WHAT THE TASK ASKS: For the word "white", count the lines of the records that hold it, and give only that number.

Saved data entries

====================

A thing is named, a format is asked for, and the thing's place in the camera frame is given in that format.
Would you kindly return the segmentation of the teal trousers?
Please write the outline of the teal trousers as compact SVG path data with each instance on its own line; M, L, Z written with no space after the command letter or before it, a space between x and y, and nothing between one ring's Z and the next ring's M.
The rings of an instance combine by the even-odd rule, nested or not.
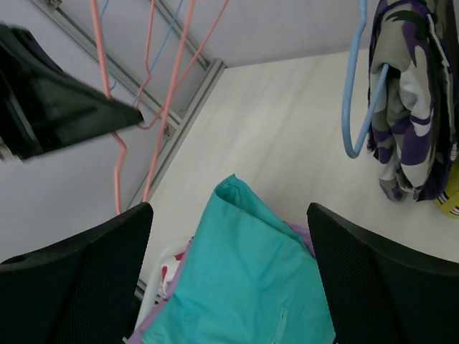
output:
M336 338L308 247L236 176L213 190L178 288L185 343Z

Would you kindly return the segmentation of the white plastic basket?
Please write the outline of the white plastic basket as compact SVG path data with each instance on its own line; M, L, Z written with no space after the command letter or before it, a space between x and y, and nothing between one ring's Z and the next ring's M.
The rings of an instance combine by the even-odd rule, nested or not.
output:
M184 257L180 262L179 268L177 269L176 277L174 278L175 283L173 283L171 286L171 291L173 292L175 287L177 286L181 271L183 270L183 265L189 253L189 248L191 246L193 238L194 237L179 239L170 244L167 248L165 248L165 250L162 251L146 285L146 291L144 292L141 307L138 312L136 326L132 336L130 336L130 338L128 339L129 343L143 342L142 335L150 327L150 325L157 318L157 316L163 310L164 306L167 303L167 300L165 300L164 298L161 298L157 304L155 303L156 296L158 295L158 292L160 290L160 282L162 281L162 264L165 263L167 259L170 259L179 253L184 253Z

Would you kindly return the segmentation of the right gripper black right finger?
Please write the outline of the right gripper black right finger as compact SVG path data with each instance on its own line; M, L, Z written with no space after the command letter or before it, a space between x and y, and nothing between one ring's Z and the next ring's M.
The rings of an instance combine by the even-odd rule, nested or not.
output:
M457 343L458 264L307 210L336 343Z

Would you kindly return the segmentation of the pink wire hanger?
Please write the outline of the pink wire hanger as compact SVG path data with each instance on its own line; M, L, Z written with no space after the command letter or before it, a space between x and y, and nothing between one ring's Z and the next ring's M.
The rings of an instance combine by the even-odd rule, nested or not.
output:
M115 124L110 124L109 120L116 119L116 102L111 97L110 85L109 85L109 76L108 68L105 58L104 42L103 42L103 30L100 23L100 13L98 10L98 2L96 0L90 0L90 7L93 18L93 27L95 32L95 42L98 52L98 62L100 66L100 73L103 81L103 93L106 97L106 100L103 101L105 109L107 110L107 115L105 122L108 124L109 129L114 129ZM113 180L114 180L114 200L115 200L115 210L117 215L123 212L122 203L121 203L121 194L120 194L120 173L127 156L127 146L122 138L115 131L111 131L110 134L115 139L120 148L120 155L114 166L113 170Z

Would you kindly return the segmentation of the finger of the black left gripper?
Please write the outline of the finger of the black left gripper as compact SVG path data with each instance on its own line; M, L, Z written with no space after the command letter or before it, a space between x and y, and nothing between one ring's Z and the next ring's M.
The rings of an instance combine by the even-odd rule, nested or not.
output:
M62 70L26 29L1 25L1 159L27 160L142 122L119 100L105 122L105 95Z

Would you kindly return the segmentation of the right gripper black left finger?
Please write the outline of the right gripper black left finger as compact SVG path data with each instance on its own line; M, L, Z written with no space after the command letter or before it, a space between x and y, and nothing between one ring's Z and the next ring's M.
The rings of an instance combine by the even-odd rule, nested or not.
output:
M2 343L122 343L153 209L1 263Z

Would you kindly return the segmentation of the lilac purple trousers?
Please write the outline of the lilac purple trousers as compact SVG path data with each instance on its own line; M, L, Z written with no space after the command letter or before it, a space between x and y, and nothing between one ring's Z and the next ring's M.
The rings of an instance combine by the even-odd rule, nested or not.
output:
M156 296L155 303L157 304L161 298L164 298L164 296L162 295L160 287L158 295ZM185 338L185 334L181 330L183 321L180 319L181 316L178 314L178 312L175 311L175 309L178 307L178 304L179 288L177 285L173 295L167 300L167 303L164 306L163 310L159 313L157 318L153 321L150 327L142 335L142 343L185 343L187 341L187 339Z

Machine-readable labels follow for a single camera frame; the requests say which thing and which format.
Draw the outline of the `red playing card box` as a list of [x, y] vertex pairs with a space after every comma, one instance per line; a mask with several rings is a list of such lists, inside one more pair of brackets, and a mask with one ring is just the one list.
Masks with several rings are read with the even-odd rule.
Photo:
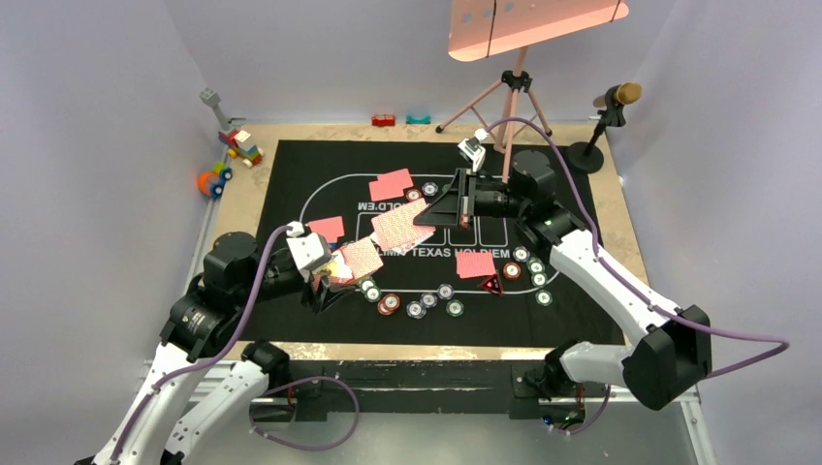
[[370, 276], [383, 266], [375, 243], [363, 238], [344, 245], [332, 253], [332, 260], [320, 268], [332, 284], [354, 284]]

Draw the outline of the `red triangular dealer button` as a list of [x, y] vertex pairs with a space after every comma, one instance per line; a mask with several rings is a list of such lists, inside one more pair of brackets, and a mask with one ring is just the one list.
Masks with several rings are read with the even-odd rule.
[[480, 284], [480, 289], [493, 295], [504, 295], [504, 289], [497, 274], [487, 277]]

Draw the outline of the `red poker chip stack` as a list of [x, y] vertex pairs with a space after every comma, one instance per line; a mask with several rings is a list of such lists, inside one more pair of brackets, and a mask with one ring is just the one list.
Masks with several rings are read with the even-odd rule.
[[400, 307], [400, 298], [397, 294], [385, 294], [377, 304], [378, 313], [382, 316], [391, 316]]

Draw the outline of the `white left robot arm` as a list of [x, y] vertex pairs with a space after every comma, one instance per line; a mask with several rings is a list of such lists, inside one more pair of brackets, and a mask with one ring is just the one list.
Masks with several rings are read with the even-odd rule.
[[300, 293], [322, 311], [353, 286], [334, 288], [305, 281], [288, 248], [265, 247], [247, 232], [219, 236], [204, 268], [189, 282], [163, 326], [149, 372], [126, 417], [107, 443], [85, 464], [199, 464], [207, 444], [233, 417], [261, 395], [275, 396], [297, 384], [290, 357], [270, 342], [247, 345], [239, 362], [195, 406], [192, 394], [208, 370], [233, 348], [256, 303]]

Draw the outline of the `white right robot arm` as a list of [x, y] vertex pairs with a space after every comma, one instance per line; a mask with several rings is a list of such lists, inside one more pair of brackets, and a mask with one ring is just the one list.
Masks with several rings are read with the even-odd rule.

====================

THE ANSWER: 4